Guatemala - Country Commercial Guide
Market Challenges

Learn about barriers to market entry and local requirements, i.e., things to be aware of when entering the market for this country.

Last published date: 2020-07-28

The political situation in Guatemala is marked by continuing corruption scandals and widespread calls for reform. The 2020 World Bank Ease of Doing Business survey ranks Guatemala 96 out of 190 countries – 176th in terms of enforcing contracts. Despite the January 2020 inauguration of a new president who campaigned on tackling high levels of corruption, we have not yet seen any evidence to contradict the rationale supporting those rankings.

In Guatemala, many commercial successes are hard fought. We have observed a growing number of complaints from U.S. stakeholders and companies regarding corruption and transparency issues within the country.
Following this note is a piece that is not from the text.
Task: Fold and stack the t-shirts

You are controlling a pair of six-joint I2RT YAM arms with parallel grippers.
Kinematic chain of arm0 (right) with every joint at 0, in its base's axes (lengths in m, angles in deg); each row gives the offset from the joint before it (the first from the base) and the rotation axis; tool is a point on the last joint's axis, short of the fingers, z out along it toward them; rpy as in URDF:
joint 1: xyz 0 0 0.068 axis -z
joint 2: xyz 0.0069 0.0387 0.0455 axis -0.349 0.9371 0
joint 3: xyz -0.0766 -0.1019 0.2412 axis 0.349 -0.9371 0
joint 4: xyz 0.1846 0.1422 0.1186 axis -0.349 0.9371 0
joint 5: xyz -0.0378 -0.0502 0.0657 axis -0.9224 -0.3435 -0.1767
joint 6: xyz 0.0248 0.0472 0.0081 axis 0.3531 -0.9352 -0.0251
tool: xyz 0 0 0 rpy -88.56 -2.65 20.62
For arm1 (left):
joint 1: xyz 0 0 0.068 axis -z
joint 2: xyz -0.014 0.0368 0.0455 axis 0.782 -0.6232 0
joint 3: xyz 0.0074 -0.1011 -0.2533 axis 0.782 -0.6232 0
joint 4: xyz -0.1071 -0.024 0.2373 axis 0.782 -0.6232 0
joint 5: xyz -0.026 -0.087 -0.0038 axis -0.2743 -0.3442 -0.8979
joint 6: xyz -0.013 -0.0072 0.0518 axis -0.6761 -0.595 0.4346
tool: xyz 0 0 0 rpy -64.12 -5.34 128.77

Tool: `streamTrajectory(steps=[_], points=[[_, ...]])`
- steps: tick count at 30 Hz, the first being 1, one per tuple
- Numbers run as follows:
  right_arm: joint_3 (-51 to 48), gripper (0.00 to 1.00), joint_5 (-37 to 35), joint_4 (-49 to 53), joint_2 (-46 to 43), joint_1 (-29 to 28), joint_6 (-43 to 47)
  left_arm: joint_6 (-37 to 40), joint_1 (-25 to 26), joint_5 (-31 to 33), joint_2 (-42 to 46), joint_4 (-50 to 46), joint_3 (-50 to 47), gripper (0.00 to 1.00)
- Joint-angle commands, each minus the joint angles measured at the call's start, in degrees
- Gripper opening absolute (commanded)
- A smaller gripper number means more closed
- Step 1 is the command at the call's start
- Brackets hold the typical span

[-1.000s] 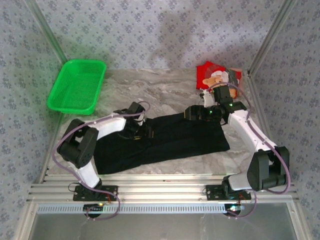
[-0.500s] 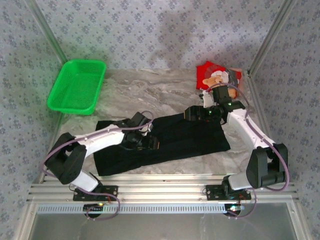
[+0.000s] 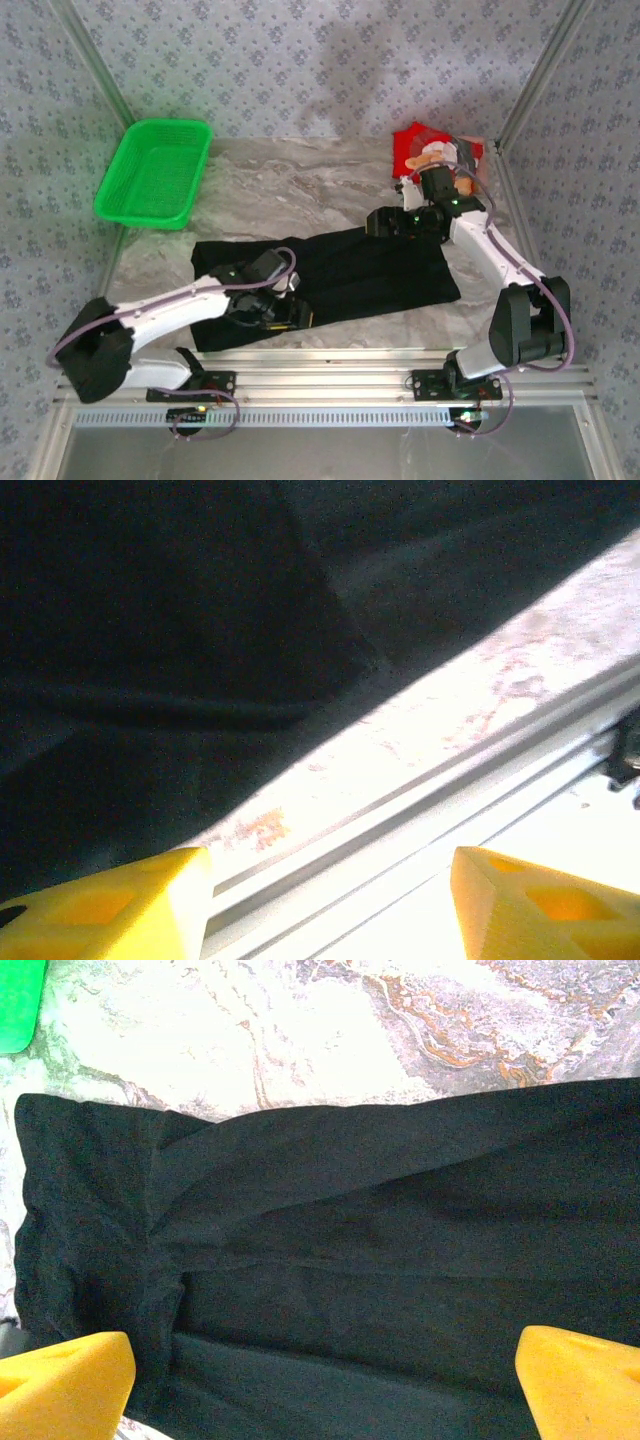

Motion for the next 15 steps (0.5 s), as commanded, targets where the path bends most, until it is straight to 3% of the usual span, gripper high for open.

Cases of unfair treatment against U.S. companies continue to reflect significant negative impact on Guatemala’s investment climate. 

The U.S. government advocates for U.S. companies on the whole and for the use of open, fair, and transparent tenders in government procurement and in accordance with CAFTA-DR obligations allowing open participation by U.S. companies.
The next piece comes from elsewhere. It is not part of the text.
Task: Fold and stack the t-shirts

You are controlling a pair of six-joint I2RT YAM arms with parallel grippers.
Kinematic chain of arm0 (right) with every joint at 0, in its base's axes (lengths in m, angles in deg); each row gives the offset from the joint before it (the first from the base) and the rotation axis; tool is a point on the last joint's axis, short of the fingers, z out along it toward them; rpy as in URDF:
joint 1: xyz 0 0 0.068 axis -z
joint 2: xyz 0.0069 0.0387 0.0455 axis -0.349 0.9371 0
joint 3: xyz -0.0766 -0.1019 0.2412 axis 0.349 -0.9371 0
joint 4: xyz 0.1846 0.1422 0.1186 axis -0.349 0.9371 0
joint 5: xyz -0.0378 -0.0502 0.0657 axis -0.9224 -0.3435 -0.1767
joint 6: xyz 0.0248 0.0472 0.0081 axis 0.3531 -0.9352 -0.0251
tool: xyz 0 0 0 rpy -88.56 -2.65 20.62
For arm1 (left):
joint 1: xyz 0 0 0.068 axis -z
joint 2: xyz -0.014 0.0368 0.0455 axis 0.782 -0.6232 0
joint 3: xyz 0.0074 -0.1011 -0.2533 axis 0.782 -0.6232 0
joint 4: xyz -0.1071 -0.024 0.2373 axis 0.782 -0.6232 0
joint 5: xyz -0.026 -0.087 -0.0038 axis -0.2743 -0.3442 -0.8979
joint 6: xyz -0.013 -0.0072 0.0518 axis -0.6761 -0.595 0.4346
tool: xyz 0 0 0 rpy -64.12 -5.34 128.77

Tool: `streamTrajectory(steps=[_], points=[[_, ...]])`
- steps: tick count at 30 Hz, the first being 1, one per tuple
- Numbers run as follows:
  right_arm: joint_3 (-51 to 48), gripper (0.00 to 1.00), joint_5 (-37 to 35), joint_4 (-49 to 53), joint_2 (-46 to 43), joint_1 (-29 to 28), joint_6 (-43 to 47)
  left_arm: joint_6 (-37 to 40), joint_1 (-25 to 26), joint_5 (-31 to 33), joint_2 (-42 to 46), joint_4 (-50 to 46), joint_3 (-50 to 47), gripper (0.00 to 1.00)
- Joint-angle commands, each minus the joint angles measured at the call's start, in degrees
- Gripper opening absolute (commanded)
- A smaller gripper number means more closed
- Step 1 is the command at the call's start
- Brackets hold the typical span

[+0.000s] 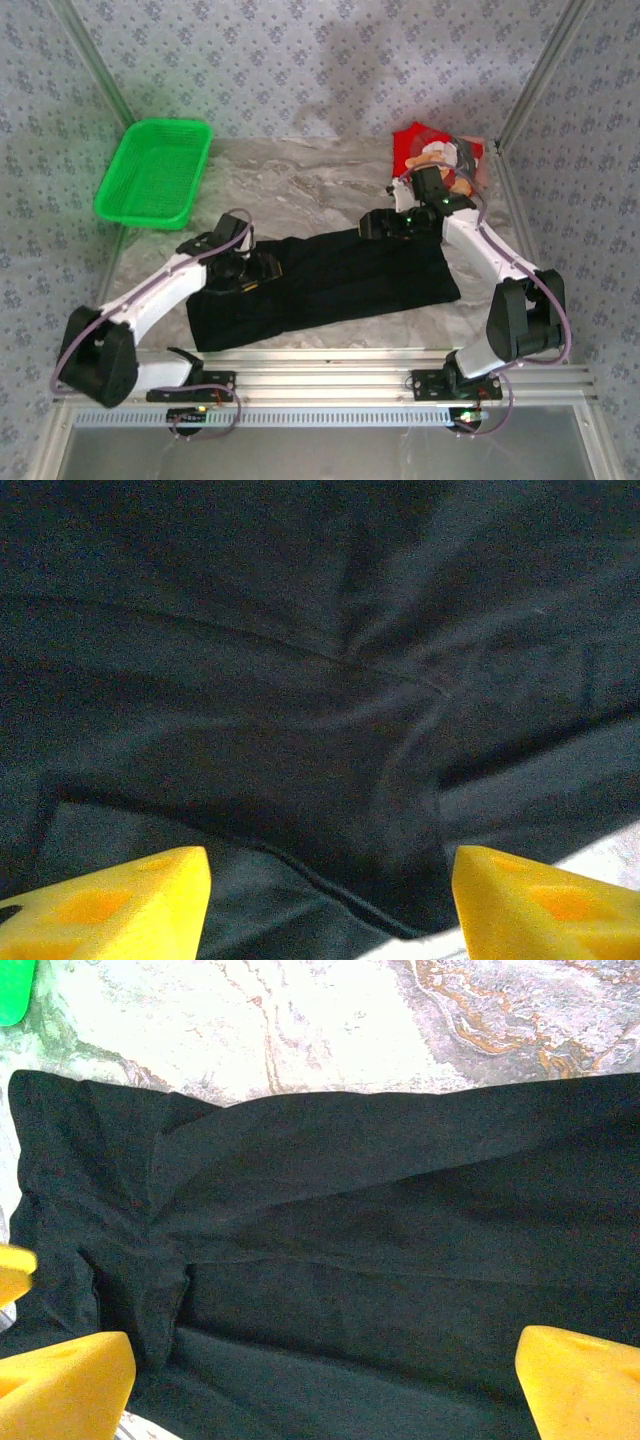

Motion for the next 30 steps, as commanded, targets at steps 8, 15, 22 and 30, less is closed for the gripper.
streamTrajectory(steps=[8,15,22,30], points=[[2.5,1.0,-0.2,0.2,-0.7,-0.6,0.0,9.9,0.0,-2.3,-12.6,6.6,2.2,0.63],[2.5,1.0,0.2,0.1,-0.7,-0.6,0.0,8.6,1.1,-5.1,-7.7,3.0,-2.6,0.63],[2.5,1.0,1.5,-2.7,0.7,-1.3,-1.0,2.9,5.3,-6.0,0.4,-1.1,-9.7,0.63],[4.6,1.0,1.1,-2.2,4.3,-4.6,-0.7,-4.7,5.7,-6.0,13.7,-7.8,-12.6,0.64]])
Other concerns such as violent crime and weak judicial institutions remain serious challenges. Issues related to the Certificate of Origin and classification of goods continuously represent an obstacle to access preferential tariffs. Additionally, widespread procurement corruption, impunity, labor rights abuses, protection of intellectual property, food insecurity, poor education & infrastructure, and deep socio-economic divisions continue to be challenges for the government.
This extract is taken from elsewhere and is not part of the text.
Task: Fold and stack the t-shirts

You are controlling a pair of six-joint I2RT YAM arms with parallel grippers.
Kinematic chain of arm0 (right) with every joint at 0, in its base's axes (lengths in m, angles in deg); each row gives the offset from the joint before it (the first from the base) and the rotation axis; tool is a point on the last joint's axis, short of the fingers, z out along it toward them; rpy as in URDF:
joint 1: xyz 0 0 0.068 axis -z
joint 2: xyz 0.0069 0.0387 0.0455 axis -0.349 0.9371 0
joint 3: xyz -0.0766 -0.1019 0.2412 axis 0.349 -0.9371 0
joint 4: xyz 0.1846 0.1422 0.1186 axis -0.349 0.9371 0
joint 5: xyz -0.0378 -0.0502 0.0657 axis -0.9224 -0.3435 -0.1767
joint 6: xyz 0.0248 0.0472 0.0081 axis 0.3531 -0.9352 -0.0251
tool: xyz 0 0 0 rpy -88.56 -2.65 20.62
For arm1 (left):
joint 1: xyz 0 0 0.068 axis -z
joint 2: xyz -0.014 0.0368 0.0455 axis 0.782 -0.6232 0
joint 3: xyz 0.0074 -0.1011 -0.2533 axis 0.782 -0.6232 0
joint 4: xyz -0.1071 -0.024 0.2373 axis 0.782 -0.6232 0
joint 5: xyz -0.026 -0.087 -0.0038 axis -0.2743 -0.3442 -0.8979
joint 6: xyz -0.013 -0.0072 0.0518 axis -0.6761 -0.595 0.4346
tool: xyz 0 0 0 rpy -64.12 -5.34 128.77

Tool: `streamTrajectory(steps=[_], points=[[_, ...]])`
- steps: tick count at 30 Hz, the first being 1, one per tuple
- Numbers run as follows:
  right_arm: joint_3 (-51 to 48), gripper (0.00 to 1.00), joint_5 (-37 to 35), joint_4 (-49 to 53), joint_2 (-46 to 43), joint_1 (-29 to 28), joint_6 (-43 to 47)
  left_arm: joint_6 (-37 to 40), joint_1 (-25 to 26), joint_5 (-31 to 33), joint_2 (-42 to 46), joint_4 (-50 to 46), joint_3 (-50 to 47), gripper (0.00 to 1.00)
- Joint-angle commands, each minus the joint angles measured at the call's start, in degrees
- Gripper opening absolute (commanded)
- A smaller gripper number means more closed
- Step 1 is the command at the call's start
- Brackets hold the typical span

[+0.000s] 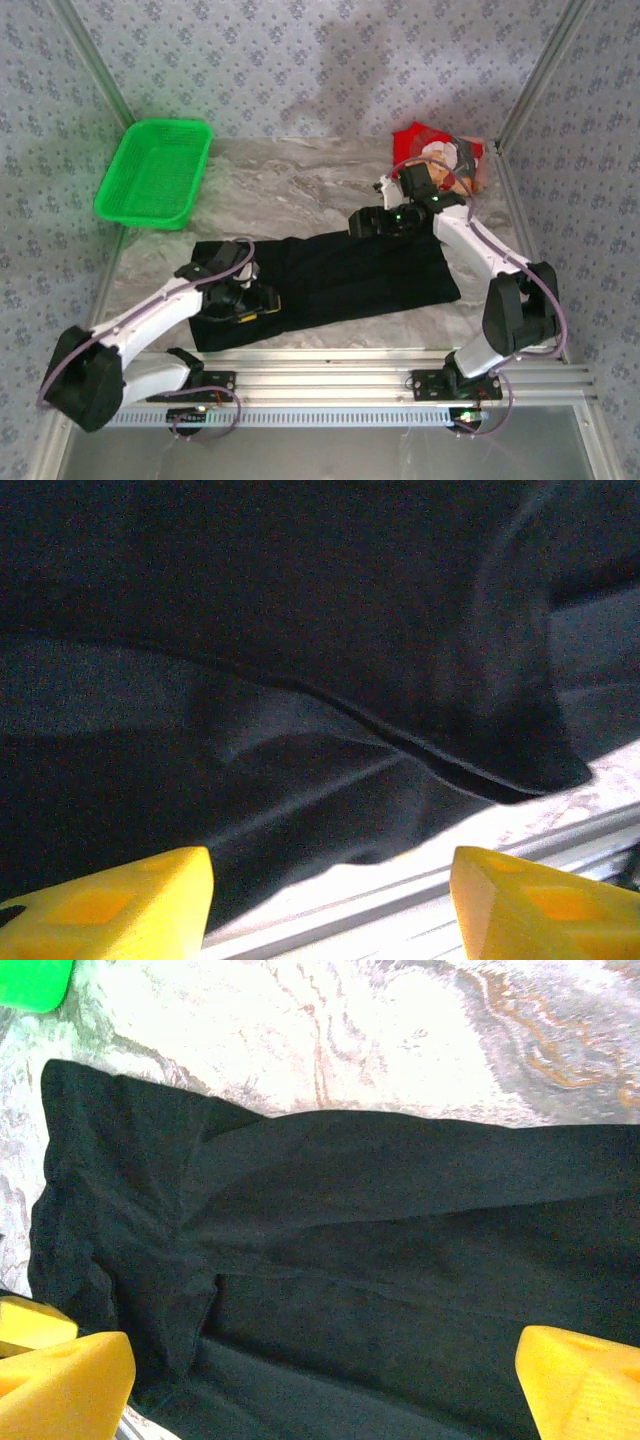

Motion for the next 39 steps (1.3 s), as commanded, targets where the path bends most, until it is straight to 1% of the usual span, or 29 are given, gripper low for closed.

Communist China has begun to make significant inroads in Central America with respect to investment – and consequently influence. Chinese trade with Central America has increased by 70% in the past five years. China has recently emerged as the second largest trading partner for much of Central America. The Chinese now broadening their engagement beyond exports of simple household electronics and motorbikes and is now aggressively pursuing major infrastructure projects in the region such as energy plants, seaports, and telecommunications.